** Opening Information supplied block **

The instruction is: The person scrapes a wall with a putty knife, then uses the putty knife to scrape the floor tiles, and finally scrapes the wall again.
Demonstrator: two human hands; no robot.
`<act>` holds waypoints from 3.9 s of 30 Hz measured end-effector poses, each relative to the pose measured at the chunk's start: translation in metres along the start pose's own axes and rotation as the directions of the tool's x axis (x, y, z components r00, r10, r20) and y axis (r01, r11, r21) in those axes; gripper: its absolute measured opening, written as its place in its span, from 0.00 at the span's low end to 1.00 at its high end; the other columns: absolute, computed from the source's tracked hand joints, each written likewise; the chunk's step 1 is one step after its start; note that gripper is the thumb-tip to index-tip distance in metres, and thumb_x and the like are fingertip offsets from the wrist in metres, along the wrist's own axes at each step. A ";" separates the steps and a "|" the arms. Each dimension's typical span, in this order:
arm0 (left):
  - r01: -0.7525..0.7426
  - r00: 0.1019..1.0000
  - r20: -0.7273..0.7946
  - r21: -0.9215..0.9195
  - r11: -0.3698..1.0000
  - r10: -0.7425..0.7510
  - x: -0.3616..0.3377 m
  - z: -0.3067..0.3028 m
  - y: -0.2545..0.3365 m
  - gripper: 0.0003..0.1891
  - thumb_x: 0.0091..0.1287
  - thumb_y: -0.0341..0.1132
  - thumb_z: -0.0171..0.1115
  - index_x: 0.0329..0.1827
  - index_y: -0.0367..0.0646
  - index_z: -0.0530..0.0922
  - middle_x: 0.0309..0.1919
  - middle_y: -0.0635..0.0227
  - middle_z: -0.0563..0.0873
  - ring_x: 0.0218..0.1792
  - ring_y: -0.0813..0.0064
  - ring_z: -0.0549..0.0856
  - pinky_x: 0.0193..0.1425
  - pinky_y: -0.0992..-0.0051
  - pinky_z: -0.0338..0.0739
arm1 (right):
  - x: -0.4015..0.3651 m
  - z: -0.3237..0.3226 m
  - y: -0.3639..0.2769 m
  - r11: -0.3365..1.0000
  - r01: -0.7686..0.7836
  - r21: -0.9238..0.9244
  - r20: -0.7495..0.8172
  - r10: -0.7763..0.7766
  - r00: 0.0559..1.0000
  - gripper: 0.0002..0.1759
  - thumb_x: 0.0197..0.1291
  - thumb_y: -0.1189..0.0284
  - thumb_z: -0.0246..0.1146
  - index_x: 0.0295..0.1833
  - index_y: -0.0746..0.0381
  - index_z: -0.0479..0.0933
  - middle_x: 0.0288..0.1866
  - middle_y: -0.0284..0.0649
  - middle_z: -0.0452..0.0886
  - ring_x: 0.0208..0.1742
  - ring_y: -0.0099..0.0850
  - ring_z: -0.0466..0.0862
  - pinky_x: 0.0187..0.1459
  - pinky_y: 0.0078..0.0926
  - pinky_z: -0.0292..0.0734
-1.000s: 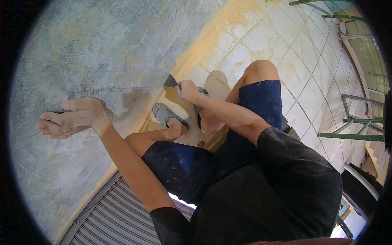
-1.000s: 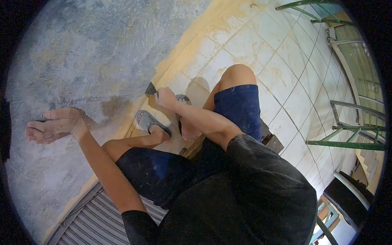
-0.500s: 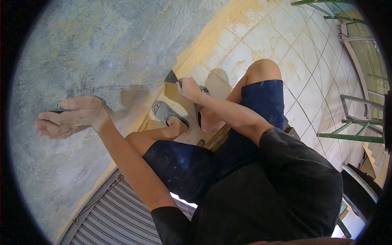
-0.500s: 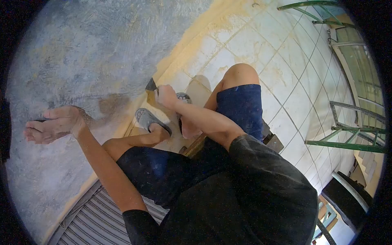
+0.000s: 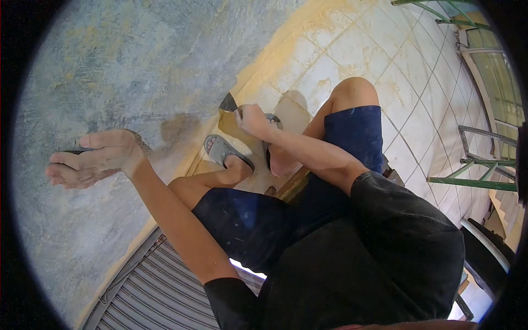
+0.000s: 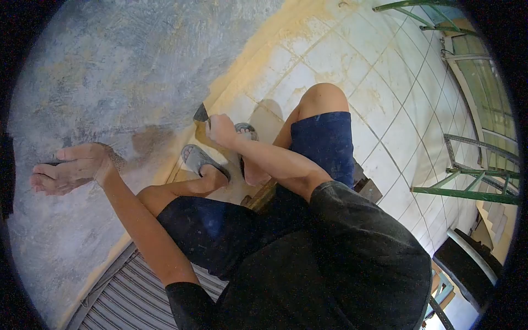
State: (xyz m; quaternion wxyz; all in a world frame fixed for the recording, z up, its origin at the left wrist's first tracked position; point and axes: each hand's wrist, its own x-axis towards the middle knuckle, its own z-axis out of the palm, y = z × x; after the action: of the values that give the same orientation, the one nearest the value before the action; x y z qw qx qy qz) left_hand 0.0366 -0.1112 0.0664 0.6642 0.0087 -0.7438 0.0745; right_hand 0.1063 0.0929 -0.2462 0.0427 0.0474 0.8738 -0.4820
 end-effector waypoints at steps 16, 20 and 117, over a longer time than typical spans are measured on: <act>-0.005 1.000 -0.002 0.026 1.000 0.005 -0.001 0.001 -0.002 0.30 0.78 0.41 0.45 0.78 0.32 0.63 0.80 0.49 0.60 0.84 0.51 0.51 0.85 0.51 0.42 | 0.002 -0.010 -0.002 0.999 0.031 -0.026 0.010 -0.031 0.999 0.18 0.63 0.66 0.63 0.30 0.72 0.81 0.30 0.66 0.82 0.35 0.65 0.84 0.43 0.56 0.81; 0.003 1.000 0.003 0.016 1.000 -0.003 -0.001 0.000 -0.001 0.30 0.79 0.42 0.45 0.77 0.31 0.63 0.80 0.49 0.60 0.83 0.51 0.52 0.85 0.52 0.43 | 0.009 -0.012 0.002 0.996 0.034 -0.079 0.023 -0.032 0.999 0.18 0.64 0.66 0.62 0.30 0.71 0.81 0.29 0.66 0.82 0.35 0.64 0.84 0.43 0.55 0.81; -0.021 0.999 0.029 0.044 0.999 0.020 -0.001 -0.003 -0.003 0.29 0.79 0.40 0.45 0.78 0.33 0.62 0.80 0.50 0.59 0.84 0.53 0.51 0.86 0.53 0.43 | 0.024 -0.024 0.014 0.993 -0.001 -0.117 -0.089 -0.010 0.996 0.17 0.61 0.68 0.63 0.28 0.71 0.82 0.28 0.64 0.82 0.33 0.61 0.85 0.41 0.52 0.82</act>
State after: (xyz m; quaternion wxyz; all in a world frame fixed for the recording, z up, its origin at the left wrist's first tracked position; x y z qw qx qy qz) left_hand 0.0403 -0.1136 0.0664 0.6525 0.0167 -0.7513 0.0977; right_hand 0.0833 0.1211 -0.2481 0.0051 0.0645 0.9018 -0.4273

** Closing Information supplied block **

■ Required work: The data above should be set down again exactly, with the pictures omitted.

■ Exercise answer:
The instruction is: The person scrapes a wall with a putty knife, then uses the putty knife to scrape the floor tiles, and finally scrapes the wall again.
Demonstrator: two human hands; no robot.
`<act>` holds waypoints from 3.9 s of 30 Hz measured end-effector poses, each relative to the pose measured at the chunk's start: translation in metres along the start pose's own axes and rotation as the directions of the tool's x axis (x, y, z components r00, r10, r20) and y axis (r01, r11, r21) in those axes; gripper: its absolute measured opening, written as its place in its span, from 0.00 at the span's low end to 1.00 at its high end; the other columns: absolute, computed from the source's tracked hand joints, each written likewise; the chunk's step 1 is one step after its start; note that gripper is the thumb-tip to index-tip distance in metres, and thumb_x and the like are fingertip offsets from the wrist in metres, along the wrist's own axes at each step. A ";" separates the steps and a "|" the arms. Each dimension's typical span, in this order:
arm0 (left):
  - r01: -0.7525..0.7426
  - r00: 0.1019..1.0000
  - r20: -0.7273..0.7946
  - r21: -0.9215..0.9195
  - r11: -0.3698..1.0000
  - r10: -0.7425..0.7510
  - x: -0.3616..0.3377 m
  - z: -0.3067..0.3028 m
  - y: -0.2545..0.3365 m
  - gripper: 0.0003..0.1891
  - thumb_x: 0.0091..0.1287
  - thumb_y: -0.0341..0.1132
  - thumb_z: -0.0171..0.1115
  - index_x: 0.0329..0.1827
  - index_y: -0.0367..0.0646
  - index_z: -0.0530..0.0922
  - middle_x: 0.0309..0.1919
  - middle_y: -0.0635..0.0227
  - middle_z: -0.0563..0.0873
  - ring_x: 0.0218..0.1792
  - ring_y: -0.0813..0.0064
  - ring_z: -0.0549..0.0856
  - pinky_x: 0.0193..0.1425
  - pinky_y: -0.0992..-0.0051
  - pinky_z: -0.0338..0.0739
arm1 (right):
  - x: -0.4015..0.3651 m
  - z: -0.3237..0.3226 m
  - y: -0.3639..0.2769 m
  - r11: -0.3365..1.0000
  - r01: -0.7686..0.7836
  - r21: -0.9238..0.9244
  - r20: -0.7495..0.8172
  - r10: -0.7763..0.7766
  - r00: 0.0559..1.0000
  - gripper: 0.0002..0.1759
  - thumb_x: 0.0197..0.1291
  - thumb_y: -0.1189..0.0284
  - thumb_z: -0.0246..0.1146
  - index_x: 0.0295..0.1833
  - index_y: -0.0746..0.0381
  - index_z: -0.0479..0.0933
  - middle_x: 0.0288..0.1866
  - middle_y: -0.0284..0.0649
  - middle_z: -0.0452..0.0886
  - ring_x: 0.0208..0.1742
  - ring_y: -0.0099..0.0850
  - ring_z: -0.0466..0.0862
  - pinky_x: 0.0187..0.1459
  - pinky_y: 0.0078..0.0926
  - pinky_z: -0.0292..0.0734
-1.000s: 
-1.000s: 
-0.500s: 
-0.500s: 
+0.000s: 
+0.000s: 
State: (xyz m; quaternion wxyz; all in a world frame fixed for the recording, z up, its origin at the left wrist's first tracked position; point and axes: each hand's wrist, its own x-axis towards the middle knuckle, its own z-axis out of the palm, y = z × x; after the action: of the values that give the same orientation, the one nearest the value before the action; x y z qw qx qy qz) left_hand 0.0366 -0.1112 0.0664 0.6642 0.0087 -0.7438 0.0745; right_hand 0.1063 0.0929 -0.2462 0.0427 0.0474 0.8738 -0.4820
 end-effector waypoints at steps 16, 20 and 117, over a longer time than typical spans are measured on: <act>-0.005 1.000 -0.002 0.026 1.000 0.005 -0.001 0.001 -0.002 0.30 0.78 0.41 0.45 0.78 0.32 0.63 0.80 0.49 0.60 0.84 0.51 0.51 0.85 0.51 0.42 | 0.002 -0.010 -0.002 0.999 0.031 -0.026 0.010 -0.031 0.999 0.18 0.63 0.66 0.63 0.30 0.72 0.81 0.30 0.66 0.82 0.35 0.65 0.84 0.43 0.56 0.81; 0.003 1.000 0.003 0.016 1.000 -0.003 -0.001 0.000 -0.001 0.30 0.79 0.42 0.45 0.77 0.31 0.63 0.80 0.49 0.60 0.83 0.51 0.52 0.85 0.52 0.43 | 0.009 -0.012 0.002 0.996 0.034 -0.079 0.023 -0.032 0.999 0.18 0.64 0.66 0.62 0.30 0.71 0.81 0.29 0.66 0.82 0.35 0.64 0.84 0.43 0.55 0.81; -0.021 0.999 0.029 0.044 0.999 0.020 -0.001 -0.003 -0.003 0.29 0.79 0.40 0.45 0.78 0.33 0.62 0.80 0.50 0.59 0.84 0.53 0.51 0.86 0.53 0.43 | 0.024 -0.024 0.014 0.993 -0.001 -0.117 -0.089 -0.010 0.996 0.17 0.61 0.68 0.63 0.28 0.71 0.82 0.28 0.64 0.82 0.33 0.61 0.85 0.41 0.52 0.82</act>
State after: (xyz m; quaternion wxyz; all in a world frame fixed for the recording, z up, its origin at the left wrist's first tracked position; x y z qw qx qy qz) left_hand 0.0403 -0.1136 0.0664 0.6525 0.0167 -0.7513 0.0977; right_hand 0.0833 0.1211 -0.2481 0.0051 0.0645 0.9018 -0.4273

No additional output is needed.